Parsl simplifies this by composing the “launcher” command from the resources specified at the time
each app is invoked.
The broad strokes of a complete solution involves the following components:
- Configuring the
HighThroughputExecutor
with: enable_mpi_mode=True
- Configuring the
Specify an MPI Launcher from one of the supported launchers (“aprun”, “srun”, “mpiexec”) for the
HighThroughputExecutor
with:mpi_launcher="srun"
Specify the provider that matches your cluster, (eg. user
SlurmProvider
for Slurm clusters)Set the non-mpi launcher to
SingleNodeLauncher
Specify resources required by the application via
resource_specification
as shown below:
# Define HighThroughputExecutor(enable_mpi_mode=True, mpi_launcher="mpiexec", ...)
@bash_app
def lammps_mpi_application(infile: File, parsl_resource_specification: Dict):
# PARSL_MPI_PREFIX will resolve to `mpiexec -n 4 -ppn 2 -hosts NODE001,NODE002`
return f"$PARSL_MPI_PREFIX lmp_mpi -in {infile.filepath}"
# Resources in terms of nodes and how ranks are to be distributed are set on a per app
# basis via the resource_spec dictionary.
resource_spec = {
"num_nodes" = 2,
"ranks_per_node" = 2,
"num_ranks" = 4,
}
future = lammps_mpi_application(File('in.file'), resource_specification=resource_spec)
HTEX and MPI Tasks
The HighThroughputExecutor
(HTEX) is the
default executor available through Parsl.
Parsl Apps which invoke MPI code require MPI specific configuration such that:
All workers are started on the lead-node (mom-node in case of Crays)
Resource requirements of Apps are propagated to workers who provision the required number of nodes from within the batch job.
Configuring the Provider
Parsl must be configured to deploy workers on exactly one node per block. This part is
simple.
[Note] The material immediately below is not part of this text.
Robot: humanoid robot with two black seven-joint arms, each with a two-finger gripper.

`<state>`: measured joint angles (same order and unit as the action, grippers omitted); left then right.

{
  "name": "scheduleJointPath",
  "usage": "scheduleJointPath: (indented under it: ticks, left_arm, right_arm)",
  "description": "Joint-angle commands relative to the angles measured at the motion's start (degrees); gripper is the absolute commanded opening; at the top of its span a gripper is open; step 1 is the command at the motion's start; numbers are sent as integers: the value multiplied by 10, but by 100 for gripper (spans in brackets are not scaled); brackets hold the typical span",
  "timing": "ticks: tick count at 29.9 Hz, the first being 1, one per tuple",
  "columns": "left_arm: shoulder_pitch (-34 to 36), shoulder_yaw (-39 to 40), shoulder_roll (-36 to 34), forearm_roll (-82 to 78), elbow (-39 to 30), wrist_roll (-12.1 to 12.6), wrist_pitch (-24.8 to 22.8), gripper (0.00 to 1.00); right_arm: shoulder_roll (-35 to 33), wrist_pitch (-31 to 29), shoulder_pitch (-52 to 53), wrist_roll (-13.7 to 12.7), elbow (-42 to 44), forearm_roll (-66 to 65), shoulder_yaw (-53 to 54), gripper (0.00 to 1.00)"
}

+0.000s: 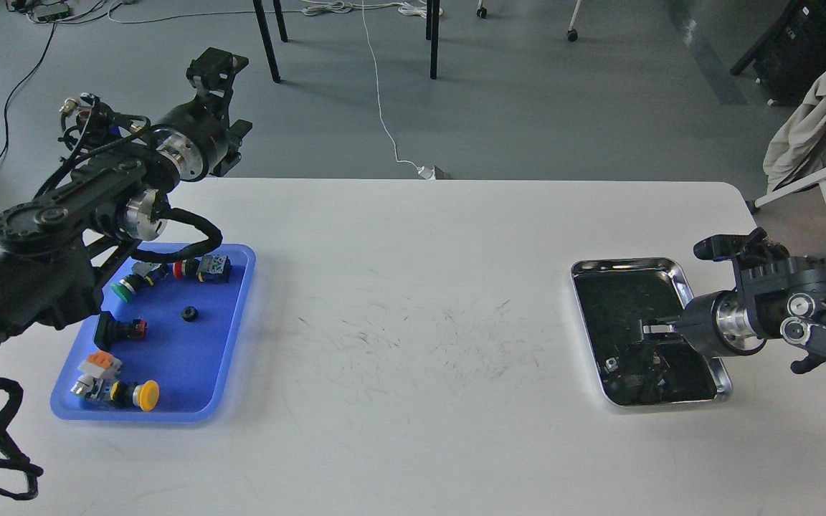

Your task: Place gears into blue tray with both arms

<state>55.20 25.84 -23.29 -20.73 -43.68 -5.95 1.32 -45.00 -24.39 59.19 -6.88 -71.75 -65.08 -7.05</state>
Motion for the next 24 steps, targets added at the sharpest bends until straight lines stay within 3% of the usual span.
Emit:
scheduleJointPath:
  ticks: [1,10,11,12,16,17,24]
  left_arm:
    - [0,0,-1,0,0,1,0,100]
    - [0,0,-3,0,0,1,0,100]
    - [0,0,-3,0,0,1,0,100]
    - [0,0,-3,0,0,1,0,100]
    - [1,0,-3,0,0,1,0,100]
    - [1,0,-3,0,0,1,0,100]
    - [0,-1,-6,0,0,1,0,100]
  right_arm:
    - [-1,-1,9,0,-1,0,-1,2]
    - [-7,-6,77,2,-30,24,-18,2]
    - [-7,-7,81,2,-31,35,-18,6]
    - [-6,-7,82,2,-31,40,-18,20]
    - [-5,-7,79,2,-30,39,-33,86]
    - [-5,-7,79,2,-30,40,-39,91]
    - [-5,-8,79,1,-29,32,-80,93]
Instead of defining a launcher which will place an executor on each node in the
block, simply use the SingleNodeLauncher
.
The MPI Launcher that the application will use is to be specified via HighThroughputExecutor(mpi_launcher="LAUNCHER")
It is also necessary to specify the desired number of blocks for the executor.
Parsl cannot determine the number of blocks needed to run a set of MPI Tasks,
so they must bet set explicitly (see Issue #1647).
The easiest route is to set the max_blocks
and min_blocks
of the provider
to the desired number of blocks.
Configuring the Executor
Here are the steps for configuring the executor:
Set
HighThroughputExecutor(enable_mpi_mode=True)
Set
HighThroughputExecutor(mpi_launcher="LAUNCHER")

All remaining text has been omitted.